API Changes - Githubissues

AdamGleave commented 5 years ago

Issue to collect possible changes to the AIRL API. Feel free to treat as a Wiki and edit the main post to add issues.

[x] Adam: Have AIRLTrainer take a set of expert demonstrations, rather than expert policies. Requiring expert policies effectively precludes using real human data.
[x] Sam: Replace uses of BaseRLModel with BasePolicy wherever possible. e.g rollout functions should only need a policy, not a complete RL algorithm. Some imitation algorithms also only need policies.
- (Adam: BaseRLModel does some preprocessing in predict, so the distinction between policy and RL algorithm is not totally clear in Stable Baselines.)
- (Steven: In Stable Baselines, there isn't an easy save/load API for policies. In this respect it's much easier to work with BaseRLModel.)
- (Sam: Those are both good points. However, the SB abstractions don't make sense for this project, where some of the algorithms we use don't do RL, and thus do not have a BaseRLModel to begin with. Possibly I should create an issue upstream in SB calling for policies, algorithms, preprocessors, and rollout utilities to be decoupled so that we can re-use their policy abstractions.)
[x] Sam: Make rollout functions trajectory-centric instead of transition-centric. That should make it easier to compute trajectory-wise return, to work with trajectory-centric algorithms, to add absorbing states to the end of trajectories, etc.

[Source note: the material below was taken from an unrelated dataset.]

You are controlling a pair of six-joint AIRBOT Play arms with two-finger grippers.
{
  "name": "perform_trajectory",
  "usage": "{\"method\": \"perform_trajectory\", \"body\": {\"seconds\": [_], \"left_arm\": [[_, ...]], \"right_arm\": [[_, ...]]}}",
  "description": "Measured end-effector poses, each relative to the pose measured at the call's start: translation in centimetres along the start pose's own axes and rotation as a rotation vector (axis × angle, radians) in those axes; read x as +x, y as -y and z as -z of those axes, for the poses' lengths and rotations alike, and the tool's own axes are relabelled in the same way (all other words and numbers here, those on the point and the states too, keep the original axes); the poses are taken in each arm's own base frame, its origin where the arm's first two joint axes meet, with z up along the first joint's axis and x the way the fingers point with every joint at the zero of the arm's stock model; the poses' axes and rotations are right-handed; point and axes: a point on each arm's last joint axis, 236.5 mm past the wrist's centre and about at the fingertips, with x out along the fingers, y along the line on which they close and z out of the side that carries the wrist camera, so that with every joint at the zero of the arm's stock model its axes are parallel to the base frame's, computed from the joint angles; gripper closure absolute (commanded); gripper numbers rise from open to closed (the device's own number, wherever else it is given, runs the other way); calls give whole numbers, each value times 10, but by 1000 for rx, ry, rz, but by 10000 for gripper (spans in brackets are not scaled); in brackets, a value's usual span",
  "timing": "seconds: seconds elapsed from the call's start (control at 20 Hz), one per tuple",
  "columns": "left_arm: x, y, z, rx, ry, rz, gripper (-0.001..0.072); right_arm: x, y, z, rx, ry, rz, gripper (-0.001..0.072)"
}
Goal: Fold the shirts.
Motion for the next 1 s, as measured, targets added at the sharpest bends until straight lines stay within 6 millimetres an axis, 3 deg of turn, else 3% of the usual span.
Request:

Can just have flatten() fn that goes from trajectories back to transitions. (Adam: :+1:)
[x] Adam: not a fan of letting env be either an Env, VecEnv, str. It shouldn't be imitation's responsibility to create an environment: how would it know what preprocessing the user wants, how many copies of the environment, how to parallelize (DummyVecEnv or SubprocVecEnv), etc? It is convenient but I think we can get most of that benefit just by providing some helper methods to easily create e.g. vector environments.
[x] Adam: who's responsibility is it to create the session? There are two sensible options IMO. 1) imitation is responsible for creating a fresh session and graph. Everything it does is isolated to this. The user can access these if they want (through an instance variable sess and graph) but may also have their own sessions. This is how Stable Baselines does it. 2) imitation uses the default session and graph. The user is responsible for setting them up. If they want to isolate it, they must create a different session for imitation. This is how I've been writing my own project.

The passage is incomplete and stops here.